Among the entries below, one stretch runs from the line that contains "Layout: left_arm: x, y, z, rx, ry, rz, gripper" through the line that contains "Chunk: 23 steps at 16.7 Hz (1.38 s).". Repeat that stretch exactly, ends included, and only that.
(TASK DATA begins)
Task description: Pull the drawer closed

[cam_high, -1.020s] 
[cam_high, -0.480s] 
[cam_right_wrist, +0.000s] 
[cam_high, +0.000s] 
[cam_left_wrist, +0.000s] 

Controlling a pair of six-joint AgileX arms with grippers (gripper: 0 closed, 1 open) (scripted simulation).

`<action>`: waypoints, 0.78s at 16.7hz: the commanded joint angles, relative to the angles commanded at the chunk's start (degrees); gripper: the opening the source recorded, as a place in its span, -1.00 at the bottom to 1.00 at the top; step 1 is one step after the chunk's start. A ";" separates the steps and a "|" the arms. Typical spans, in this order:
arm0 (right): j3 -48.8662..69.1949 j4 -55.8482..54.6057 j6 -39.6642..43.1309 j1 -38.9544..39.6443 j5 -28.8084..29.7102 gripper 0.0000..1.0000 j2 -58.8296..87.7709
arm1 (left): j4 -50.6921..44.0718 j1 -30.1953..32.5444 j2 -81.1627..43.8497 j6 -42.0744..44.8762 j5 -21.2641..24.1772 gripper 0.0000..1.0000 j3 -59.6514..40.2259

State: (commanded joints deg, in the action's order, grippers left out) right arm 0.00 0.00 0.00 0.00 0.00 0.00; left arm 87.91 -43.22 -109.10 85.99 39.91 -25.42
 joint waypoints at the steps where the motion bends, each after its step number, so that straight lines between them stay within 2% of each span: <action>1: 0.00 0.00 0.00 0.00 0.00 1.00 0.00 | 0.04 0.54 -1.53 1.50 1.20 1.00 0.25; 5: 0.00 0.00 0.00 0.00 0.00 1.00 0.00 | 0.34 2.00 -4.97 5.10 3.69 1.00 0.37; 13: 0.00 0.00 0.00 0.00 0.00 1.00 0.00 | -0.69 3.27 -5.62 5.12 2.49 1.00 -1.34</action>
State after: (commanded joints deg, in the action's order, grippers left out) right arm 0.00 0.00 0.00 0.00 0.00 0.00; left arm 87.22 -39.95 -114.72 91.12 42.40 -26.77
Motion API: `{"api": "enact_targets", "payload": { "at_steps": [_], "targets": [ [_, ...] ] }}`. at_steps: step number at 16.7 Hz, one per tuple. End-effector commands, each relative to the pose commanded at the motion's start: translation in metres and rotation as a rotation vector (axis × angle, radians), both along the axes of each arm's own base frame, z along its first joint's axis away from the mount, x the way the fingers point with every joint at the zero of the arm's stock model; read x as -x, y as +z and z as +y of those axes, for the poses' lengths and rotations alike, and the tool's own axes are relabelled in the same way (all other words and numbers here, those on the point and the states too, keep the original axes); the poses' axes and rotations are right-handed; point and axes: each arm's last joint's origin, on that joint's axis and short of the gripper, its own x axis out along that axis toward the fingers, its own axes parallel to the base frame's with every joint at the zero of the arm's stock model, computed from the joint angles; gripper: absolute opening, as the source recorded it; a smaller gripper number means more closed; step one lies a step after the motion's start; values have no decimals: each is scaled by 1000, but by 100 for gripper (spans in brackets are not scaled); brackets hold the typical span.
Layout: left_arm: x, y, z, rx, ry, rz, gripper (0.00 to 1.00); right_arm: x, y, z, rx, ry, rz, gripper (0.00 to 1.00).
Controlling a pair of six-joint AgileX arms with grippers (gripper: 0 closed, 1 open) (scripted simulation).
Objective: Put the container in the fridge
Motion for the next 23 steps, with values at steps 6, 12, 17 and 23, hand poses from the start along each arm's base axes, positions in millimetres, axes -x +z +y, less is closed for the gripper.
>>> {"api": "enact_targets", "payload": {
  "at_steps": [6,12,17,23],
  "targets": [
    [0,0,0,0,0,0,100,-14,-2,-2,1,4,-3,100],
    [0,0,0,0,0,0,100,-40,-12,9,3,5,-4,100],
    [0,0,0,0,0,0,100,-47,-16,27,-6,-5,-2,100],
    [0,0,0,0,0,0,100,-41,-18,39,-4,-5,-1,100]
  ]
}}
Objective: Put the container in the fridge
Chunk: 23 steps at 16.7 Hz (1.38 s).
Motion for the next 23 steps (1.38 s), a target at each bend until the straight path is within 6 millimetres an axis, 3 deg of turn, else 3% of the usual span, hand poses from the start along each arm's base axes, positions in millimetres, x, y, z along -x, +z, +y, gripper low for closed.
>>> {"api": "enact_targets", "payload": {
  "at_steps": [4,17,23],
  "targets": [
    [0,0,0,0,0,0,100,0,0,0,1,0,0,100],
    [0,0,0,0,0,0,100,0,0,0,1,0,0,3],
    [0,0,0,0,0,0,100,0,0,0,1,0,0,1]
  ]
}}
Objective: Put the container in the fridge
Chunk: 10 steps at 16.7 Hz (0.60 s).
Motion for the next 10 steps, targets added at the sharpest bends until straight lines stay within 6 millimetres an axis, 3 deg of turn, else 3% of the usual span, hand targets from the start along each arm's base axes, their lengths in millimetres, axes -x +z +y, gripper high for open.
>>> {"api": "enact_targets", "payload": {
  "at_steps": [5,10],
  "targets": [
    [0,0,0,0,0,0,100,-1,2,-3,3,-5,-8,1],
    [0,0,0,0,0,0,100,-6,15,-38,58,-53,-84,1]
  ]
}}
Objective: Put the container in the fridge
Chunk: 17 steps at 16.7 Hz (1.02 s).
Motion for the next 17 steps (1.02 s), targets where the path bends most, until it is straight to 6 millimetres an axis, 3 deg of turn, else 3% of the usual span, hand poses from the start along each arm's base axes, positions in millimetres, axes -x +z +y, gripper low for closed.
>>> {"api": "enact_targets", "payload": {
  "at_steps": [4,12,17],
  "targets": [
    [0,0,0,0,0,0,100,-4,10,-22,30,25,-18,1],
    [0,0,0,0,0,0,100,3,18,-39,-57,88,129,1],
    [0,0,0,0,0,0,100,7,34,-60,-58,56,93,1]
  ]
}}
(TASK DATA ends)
REPLY TO THE EXERCISE:
Layout: left_arm: x, y, z, rx, ry, rz, gripper (0.00 to 1.00); right_arm: x, y, z, rx, ry, rz, gripper (0.00 to 1.00).
Controlling a pair of six-joint AgileX arms with grippers (gripper: 0 closed, 1 open) (scripted simulation).
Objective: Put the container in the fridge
Motion for the next 23 steps, with values at steps 6, 12, 17 and 23, hand poses from the start along each arm's base axes, positions in millimetres, axes -x +z +y, less is closed for the gripper.
>>> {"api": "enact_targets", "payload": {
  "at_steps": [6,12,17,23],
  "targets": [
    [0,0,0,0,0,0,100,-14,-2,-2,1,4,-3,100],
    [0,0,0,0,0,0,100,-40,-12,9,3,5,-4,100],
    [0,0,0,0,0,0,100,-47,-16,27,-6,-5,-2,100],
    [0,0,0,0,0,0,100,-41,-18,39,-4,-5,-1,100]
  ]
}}
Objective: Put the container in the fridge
Chunk: 23 steps at 16.7 Hz (1.38 s).

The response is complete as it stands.